By Rich Meneghello
BridgeTower Media Newswires
Many employers have incorporated arbitration agreements into their standard human resources process, and gained much value from them. They bring efficiency, cost savings, confidentiality and a certain sense of predictability when it comes to the resolution of workplace disputes.
The good news for employers is that the federal court system and workplace law agencies have generally been pro-arbitration, rejecting most challenges from employees attempting to invalidate such agreements. But a surprising decision last month from the National Labor Relations Board calls the validity of many such agreements into question, and will require all employers to review their arbitration pacts to ensure they meet a new standard.

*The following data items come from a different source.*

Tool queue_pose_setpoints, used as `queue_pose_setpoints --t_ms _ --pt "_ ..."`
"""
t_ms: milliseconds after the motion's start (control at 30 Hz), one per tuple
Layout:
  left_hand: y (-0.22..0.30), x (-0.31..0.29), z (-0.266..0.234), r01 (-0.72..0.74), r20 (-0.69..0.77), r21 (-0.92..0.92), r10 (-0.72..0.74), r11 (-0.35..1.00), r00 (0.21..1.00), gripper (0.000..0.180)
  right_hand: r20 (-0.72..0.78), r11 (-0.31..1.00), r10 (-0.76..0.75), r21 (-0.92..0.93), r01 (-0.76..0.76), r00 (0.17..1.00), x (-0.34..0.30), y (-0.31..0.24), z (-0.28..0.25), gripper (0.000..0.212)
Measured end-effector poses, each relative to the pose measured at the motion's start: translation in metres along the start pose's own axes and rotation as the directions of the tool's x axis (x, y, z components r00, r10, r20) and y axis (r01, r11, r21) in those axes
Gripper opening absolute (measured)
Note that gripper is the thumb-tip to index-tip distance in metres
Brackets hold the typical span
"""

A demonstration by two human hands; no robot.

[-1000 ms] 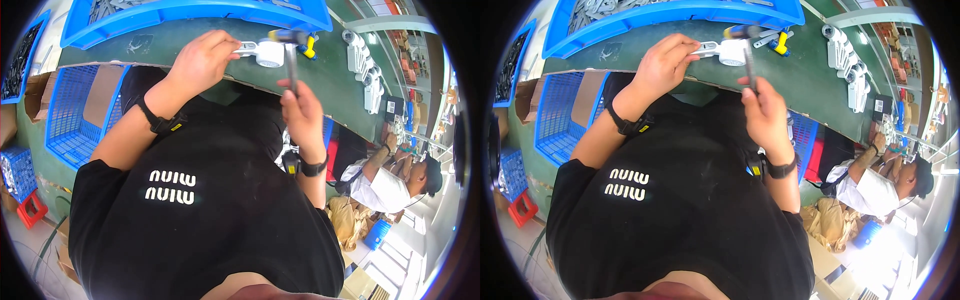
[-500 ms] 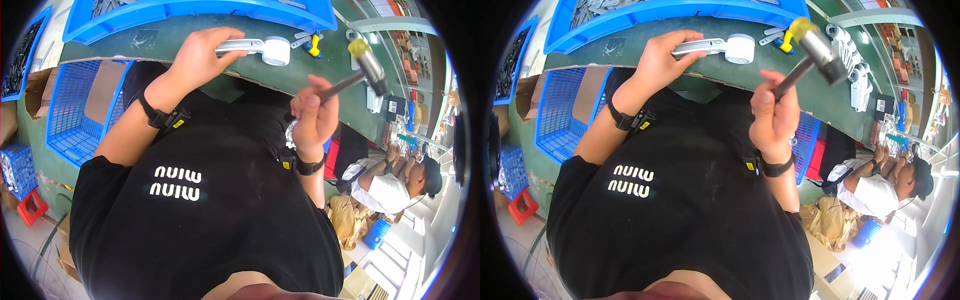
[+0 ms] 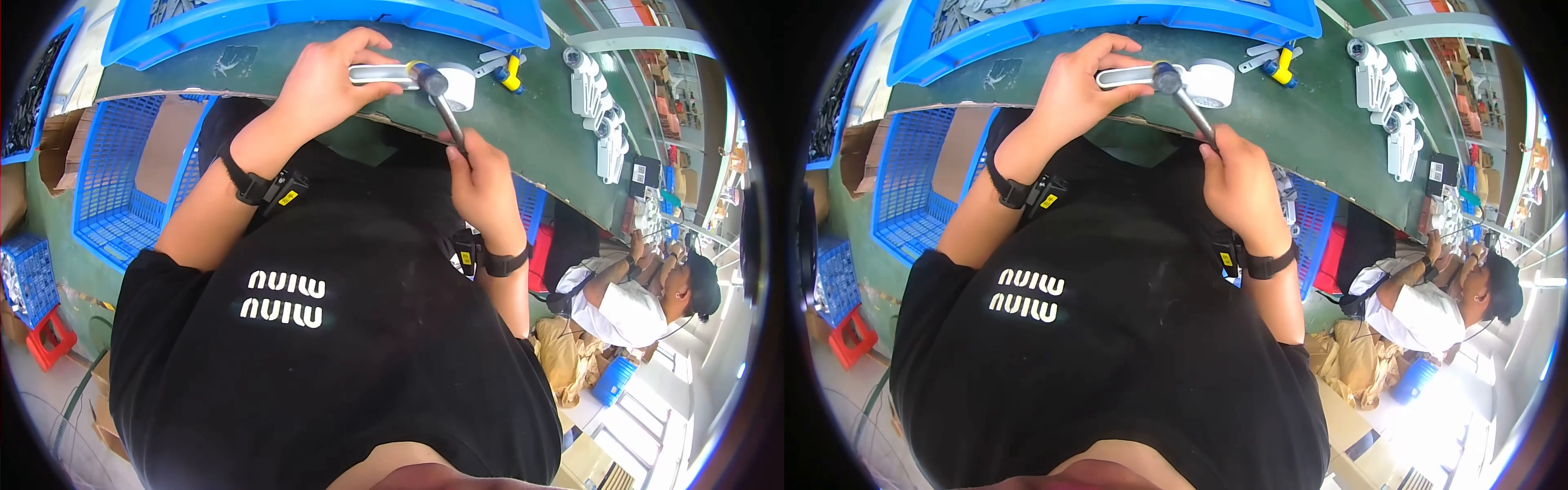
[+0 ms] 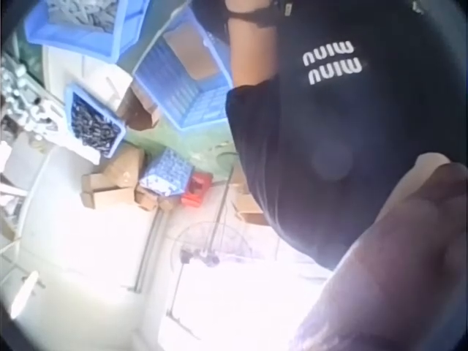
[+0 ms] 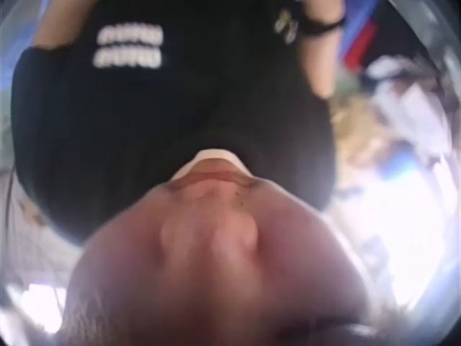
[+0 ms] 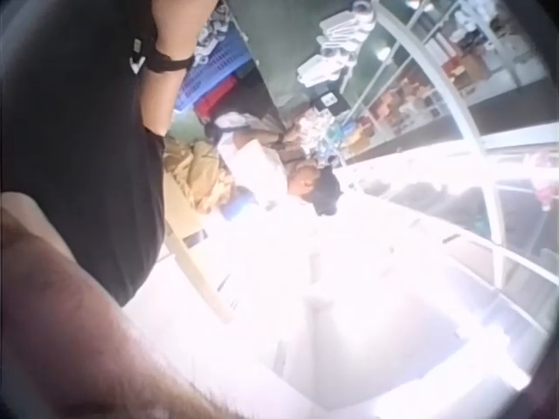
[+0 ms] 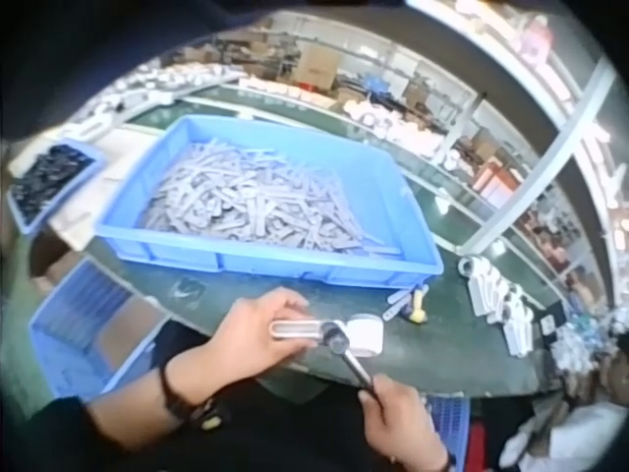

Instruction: Assembling plastic and metal components by hand and using a mallet to secure them at a factory workbench.

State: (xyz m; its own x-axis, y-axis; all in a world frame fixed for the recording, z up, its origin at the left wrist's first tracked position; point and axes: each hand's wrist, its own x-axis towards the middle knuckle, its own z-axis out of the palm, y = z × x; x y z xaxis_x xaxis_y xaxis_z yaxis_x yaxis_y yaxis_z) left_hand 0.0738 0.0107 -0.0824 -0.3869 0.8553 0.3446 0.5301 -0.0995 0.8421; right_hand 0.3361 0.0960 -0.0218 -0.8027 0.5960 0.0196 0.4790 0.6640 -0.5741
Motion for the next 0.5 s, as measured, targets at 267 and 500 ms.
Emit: queue_pose_setpoints --t_ms 267,500 --pt "0.001 0.002 0.001 -0.014 0.019 -0.033 0.015 0.999 1.0 0.051 -0.085 0.99 -0.031 0.131 0.042 0.996 -0.004 0.003 0.007 0.016" --pt "-0.004 0.002 0.004 -0.009 0.031 -0.029 0.01 1.0 0.999 0.048 -0.283 0.822 0.073 0.561 0.103 0.956 -0.028 0.004 0.013 0.011"
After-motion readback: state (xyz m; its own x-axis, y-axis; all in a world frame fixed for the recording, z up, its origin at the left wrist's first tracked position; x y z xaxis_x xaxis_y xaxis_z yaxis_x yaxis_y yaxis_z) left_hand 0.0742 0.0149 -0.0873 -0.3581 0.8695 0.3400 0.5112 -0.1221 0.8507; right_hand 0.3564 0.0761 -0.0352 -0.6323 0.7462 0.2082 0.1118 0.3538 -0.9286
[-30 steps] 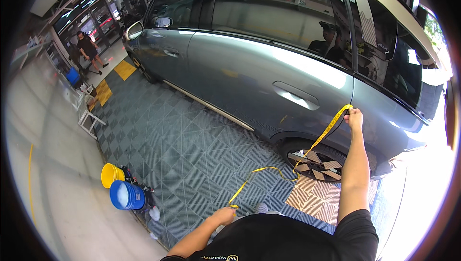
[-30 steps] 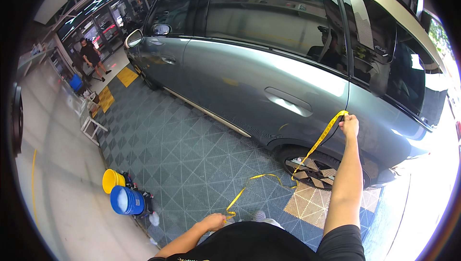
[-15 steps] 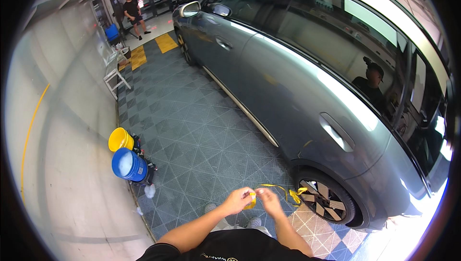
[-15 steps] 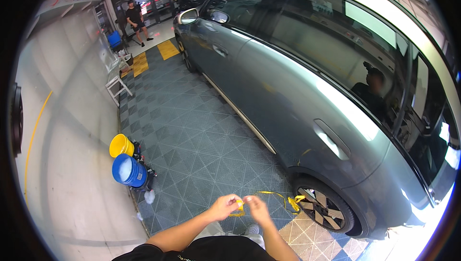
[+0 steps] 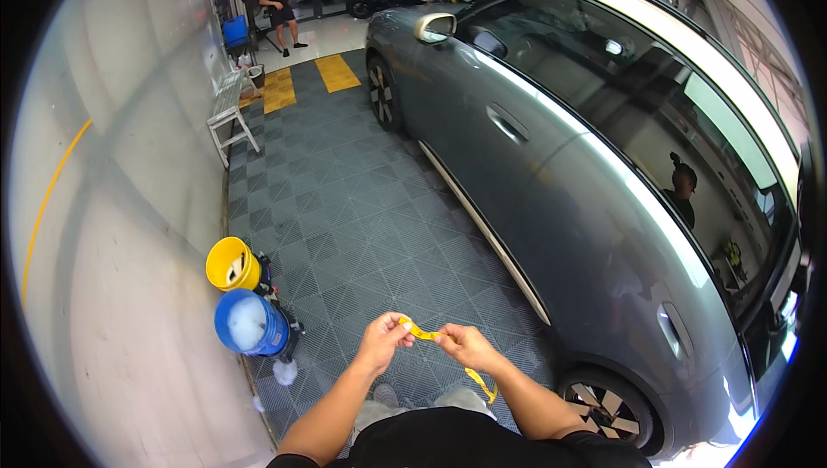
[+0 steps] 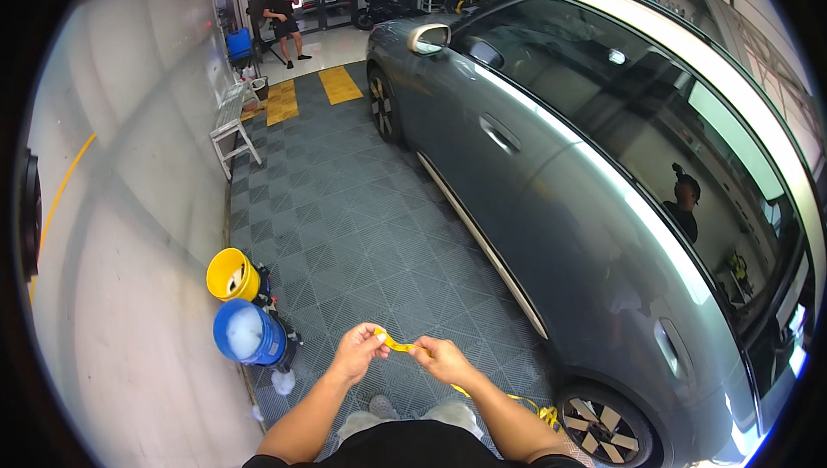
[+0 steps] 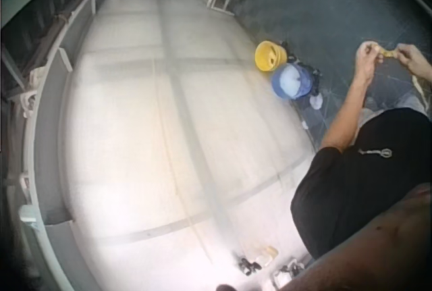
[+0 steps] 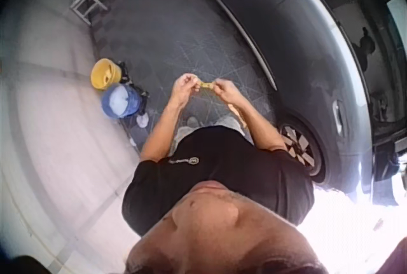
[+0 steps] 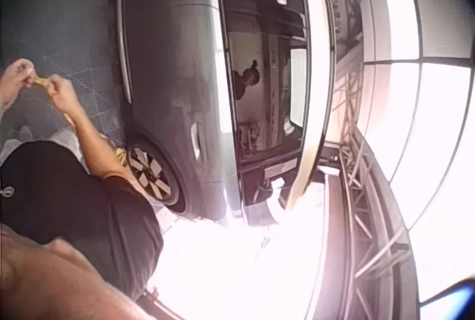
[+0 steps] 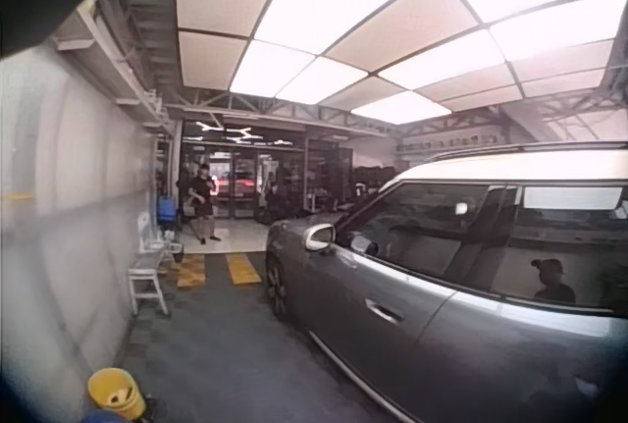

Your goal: The person uses a yellow tape measure to measure various sections of a gray car, including the side panels, rear bumper, and trunk area. The person moves around the vehicle to capture different lengths and then handles a red box labeled Avery Dennison.

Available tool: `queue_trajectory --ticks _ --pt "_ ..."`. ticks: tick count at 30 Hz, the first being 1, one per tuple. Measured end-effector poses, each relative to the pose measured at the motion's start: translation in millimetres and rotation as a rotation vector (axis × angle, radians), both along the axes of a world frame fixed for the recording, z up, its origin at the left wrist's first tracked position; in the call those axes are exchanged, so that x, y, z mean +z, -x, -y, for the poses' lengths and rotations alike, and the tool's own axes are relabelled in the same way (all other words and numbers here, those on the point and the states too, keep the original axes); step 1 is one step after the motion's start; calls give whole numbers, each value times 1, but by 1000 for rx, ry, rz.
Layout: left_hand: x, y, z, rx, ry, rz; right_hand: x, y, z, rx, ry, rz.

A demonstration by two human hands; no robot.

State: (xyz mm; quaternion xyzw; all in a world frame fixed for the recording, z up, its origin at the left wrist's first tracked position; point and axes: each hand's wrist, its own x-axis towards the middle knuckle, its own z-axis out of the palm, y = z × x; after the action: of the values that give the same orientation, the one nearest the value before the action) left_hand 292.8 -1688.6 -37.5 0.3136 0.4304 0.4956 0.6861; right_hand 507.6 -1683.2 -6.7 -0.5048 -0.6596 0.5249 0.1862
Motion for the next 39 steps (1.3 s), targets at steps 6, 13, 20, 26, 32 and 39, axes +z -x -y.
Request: queue_trajectory --ticks 6,13,20,26,32,39 --pt "-1 84 -126 82 -21 5 -3 75 -128 38 92 -14" --pt "-38 120 -280 -70 135 78 -42 117 -293 22 112 -101" --pt "9 175 -461 192 -15 -210 17 180 -490 193 -72 33" --pt "32 215 -661 139 -131 -231 30 192 -649 32 -47 29" --pt "55 213 -885 -83 -210 -190 45 157 -756 -349 20 -22" --pt "67 166 -1129 -130 -323 -221 61 88 -856 -670 -99 221"
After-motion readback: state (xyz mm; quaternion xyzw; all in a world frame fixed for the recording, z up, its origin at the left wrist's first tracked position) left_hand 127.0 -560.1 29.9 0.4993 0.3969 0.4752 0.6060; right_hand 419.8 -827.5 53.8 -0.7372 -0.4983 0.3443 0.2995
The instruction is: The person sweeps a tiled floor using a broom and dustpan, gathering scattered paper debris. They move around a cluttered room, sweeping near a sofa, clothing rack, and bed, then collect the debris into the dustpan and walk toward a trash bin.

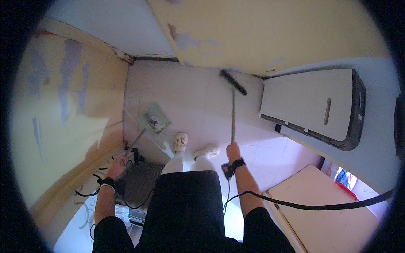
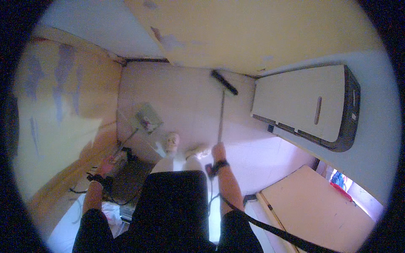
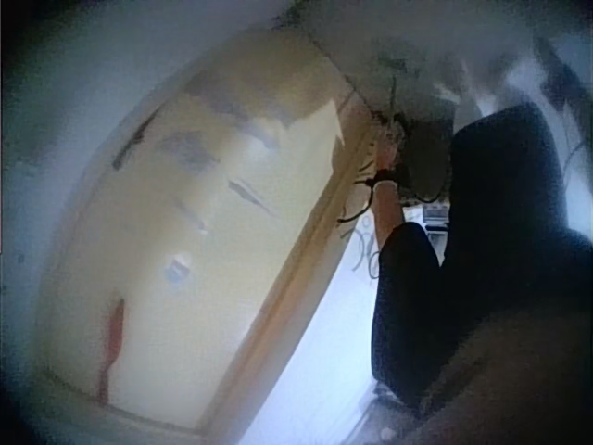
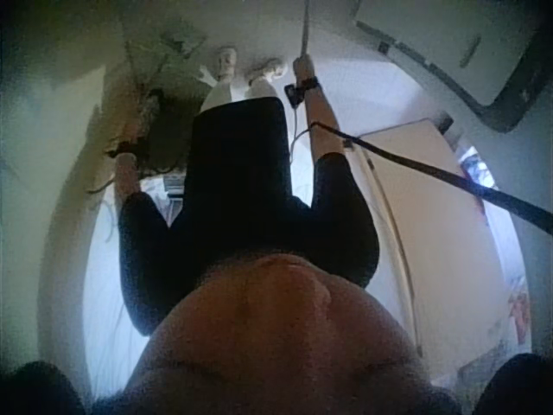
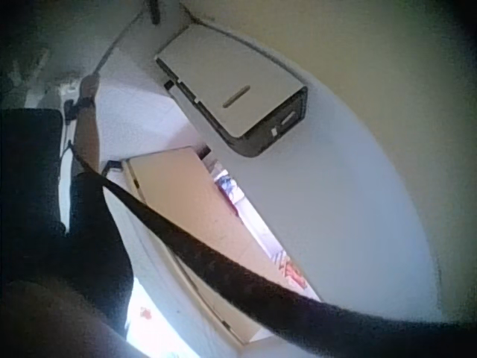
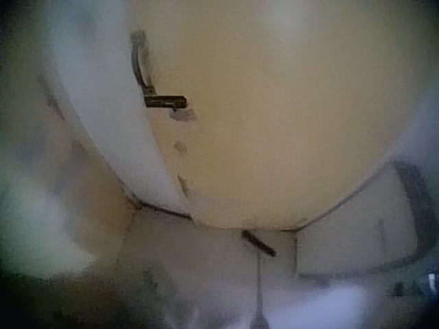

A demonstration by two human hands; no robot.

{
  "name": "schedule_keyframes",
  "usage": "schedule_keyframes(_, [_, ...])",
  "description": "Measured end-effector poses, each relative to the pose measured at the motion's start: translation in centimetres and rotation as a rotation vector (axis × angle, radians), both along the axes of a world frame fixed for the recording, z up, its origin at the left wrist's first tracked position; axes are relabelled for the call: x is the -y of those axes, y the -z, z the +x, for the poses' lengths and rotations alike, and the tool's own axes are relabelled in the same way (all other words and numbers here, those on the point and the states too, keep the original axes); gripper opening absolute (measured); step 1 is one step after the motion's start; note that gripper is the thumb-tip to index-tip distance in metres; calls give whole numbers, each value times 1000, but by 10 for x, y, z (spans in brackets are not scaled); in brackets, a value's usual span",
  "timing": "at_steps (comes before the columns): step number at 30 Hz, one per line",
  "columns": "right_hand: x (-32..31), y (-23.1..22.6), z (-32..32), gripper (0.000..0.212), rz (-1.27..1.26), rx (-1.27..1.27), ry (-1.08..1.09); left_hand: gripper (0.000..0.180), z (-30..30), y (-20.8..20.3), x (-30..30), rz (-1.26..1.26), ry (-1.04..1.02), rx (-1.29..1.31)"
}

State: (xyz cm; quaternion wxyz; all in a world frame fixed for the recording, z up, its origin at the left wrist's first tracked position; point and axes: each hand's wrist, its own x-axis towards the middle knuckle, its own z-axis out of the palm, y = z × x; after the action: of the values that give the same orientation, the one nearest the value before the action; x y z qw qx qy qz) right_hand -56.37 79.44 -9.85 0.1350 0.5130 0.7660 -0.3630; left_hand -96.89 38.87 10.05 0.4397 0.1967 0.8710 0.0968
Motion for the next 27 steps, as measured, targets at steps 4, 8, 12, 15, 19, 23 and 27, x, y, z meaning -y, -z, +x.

On June 18, the National Labor Relations Board issued a unanimous decision invalidating an employer’s mandatory arbitration agreement because it could be reasonably interpreted as preventing employees from filing charges with the NRLB. The Prime Healthcare decision analyzed the employer’s arbitration agreement using the relatively new Boeing Co. standard for evaluating “facially neutral” policies and rules that potentially interfere with employees’ protected rights, but fell on the side of the workers. This decision may require employers to adjust their arbitration agreements to ensure they stay on the right side of the law.
Prime Healthcare agreement
Prime Healthcare required employees to sign an arbitration agreement that did not explicitly prohibit them from filing charges with the NLRB. Rather, the agreement included broad language that said “all claims or controversies for which a federal or state court would be authorized to grant relief” are subject to arbitration, including examples such as those related to wages, breach of contract, discrimination, and violations of any “federal, state or other governmental constitution, statute, ordinance, regulation or public policy.”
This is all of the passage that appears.